Черная тарелка - страница 31
Потом мы лежим обнявшись, и при каждом нашем движении Главная койка державы слегка поскрипывает.
– Ну вот, – говорю я, – а если придется принимать, скажем, американского президента, сраму не оберешься. Раструбят на весь мир, что в России койки скрипят…
– А ты постарайся, чтоб мне обходиться без президентов, – в тон отвечает Клава.
И я принимаюсь стараться. Стараюсь во всех мыслимых положениях, да так, что, окажись в нашей спаленке Маргарита Куцая, в Главпрокуратуру немедленно пошла бы вот такая телега и меня бы привлекли за надругательство над символами российской государственности. Но Куцей, к счастью, с нами не было, мы были с Клавой вдвоем, и нам было хорошо. Просто замечательно.
Заснуть нам так и не пришлось. Еще затемно Клава грустно сказала, что мне пора: ей уже с восьми надо работать с документами.
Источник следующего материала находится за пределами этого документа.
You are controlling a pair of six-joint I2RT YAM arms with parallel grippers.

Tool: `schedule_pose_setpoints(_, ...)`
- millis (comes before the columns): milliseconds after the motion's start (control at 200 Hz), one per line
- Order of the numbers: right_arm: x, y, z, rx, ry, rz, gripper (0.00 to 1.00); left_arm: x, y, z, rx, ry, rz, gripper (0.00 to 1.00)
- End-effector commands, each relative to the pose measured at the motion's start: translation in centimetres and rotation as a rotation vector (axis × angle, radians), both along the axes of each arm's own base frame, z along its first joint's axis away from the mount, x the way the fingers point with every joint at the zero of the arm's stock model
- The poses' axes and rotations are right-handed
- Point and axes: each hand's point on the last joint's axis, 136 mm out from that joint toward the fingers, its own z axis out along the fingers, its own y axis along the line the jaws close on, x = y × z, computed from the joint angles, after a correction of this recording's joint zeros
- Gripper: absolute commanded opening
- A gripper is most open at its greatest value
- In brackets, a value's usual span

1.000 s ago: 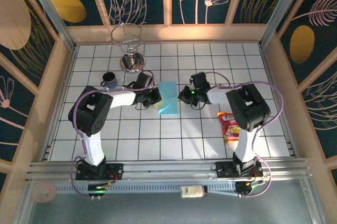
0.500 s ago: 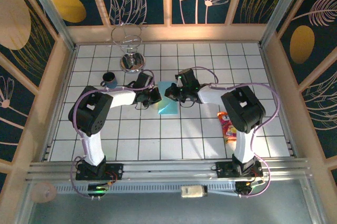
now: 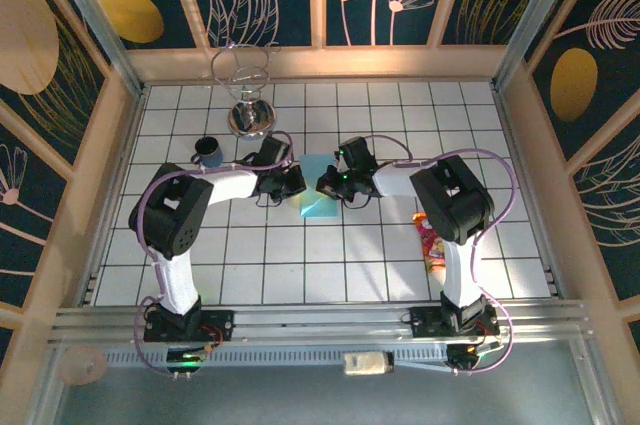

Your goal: Fold a paper plane with a square sheet of paper (pick it up from the middle)

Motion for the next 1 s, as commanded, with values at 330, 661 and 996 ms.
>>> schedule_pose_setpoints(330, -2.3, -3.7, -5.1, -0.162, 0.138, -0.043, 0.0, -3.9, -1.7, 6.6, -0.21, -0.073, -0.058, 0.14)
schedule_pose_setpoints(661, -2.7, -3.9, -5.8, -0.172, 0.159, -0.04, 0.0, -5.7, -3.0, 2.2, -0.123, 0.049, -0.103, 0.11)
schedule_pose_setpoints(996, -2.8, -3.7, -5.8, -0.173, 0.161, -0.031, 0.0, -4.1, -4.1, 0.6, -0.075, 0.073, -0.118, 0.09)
Я одеваюсь. Клава провожает меня до двери, прижимается ко мне, целует и шепчет:
– Может, в среду получится… Тебе позвонят.
У подъезда меня ждет членовоз.
Светает. Членовоз везет меня сначала по Рублевке, потом по просыпающимся московским улицам. Прикрыв глаза, я думаю о нас с Клавой. Последние месяцы она пару раз намекала на неопределенность наших отношений. Может, и впрямь устроить всему народу праздник? Обвенчаться в большом красивом храме, чтобы были все наши, чтобы Его Святейшество самолично обвел нас вокруг аналоя, чтобы на Клаве была белая фата, а на мне черный фрак с белой гвоздичкой в петлице. Как было бы славно…
Но стоит мне представить себя в роли принца Филиппа, всякое желание идти под венец пропадает. А с другой стороны, я так люблю просыпаться рядом с Клавой…
2007
Из цикла «Братья Казановы»
Рассказы
Память
Начнем с начала – с коммуналки на улице Чехова, теперь Малой Дмитровке, с длинного темного коридора, по обе стороны которого прикрытые, полуоткрытые, распахнутые двери.
Двенадцать жилых комнат плюс чулан без окон, но тоже жилой, сорок три жильца – не больше и не меньше. Столько прописано в райотделе милиции и домоуправлении, а без прописки не то что жить, но и переночевать опасно: не ровен час настучат соседи, будут неприятности, большие неприятности.
Скипидарный запах мастики для натирки полов, котлет, нестираного белья, сортирный душок.
Сортир, кстати, просторный и чистый, гордость квартирного сообщества. Нет куркульских полотняных мешочков, как в других квартирах, где каждая семья хранит подтирочную бумагу отдельно. Такого здесь нет и быть не может, ибо живут здесь люди нового склада, сплошь ленинцы-интернационалисты, проникнутые духом коллективизма. Но в сортире без подтирки не обходятся и ленинцы. Так что из-за запотевшей водопроводной трубы выглядывает стопка аккуратно нарезанной газетной бумаги.
Если постороннему, скажем, гостю кого из жильцов понадобится по нужде и зайдет он в этот сортир, и присядет на стульчак, то непременно потянется он к газетной стопке, вытянет из нее листок и тут же убедится в идейной закалке обитателей коммунальной квартиры. Туалетная бумага здесь неизменно заготовляется из старых, читаных-перечитаных номеров «Правды». Именно заготовляется, а не нарывается как попало, безразлично и бездумно. При заготовке непременно отсекаются портреты вождей и набранные крупно заголовки политического значения, особенно те, что содержат священные для советских людей имена. Это необходимо, ибо страшно даже подумать, чем могут быть кощунственно замараны дорогие имена и лица. И вот что еще: в квартире случаются посторонние, увидит, не приведи Господь, такой человек портрет Иосифа Виссарионовича в уборной, или Вячеслава Михайловича, или Лаврентия Павловича, и сообщит куда следует, за что, право же, его не упрекнешь, будут-таки большие неприятности, страшно подумать, какие большие неприятности.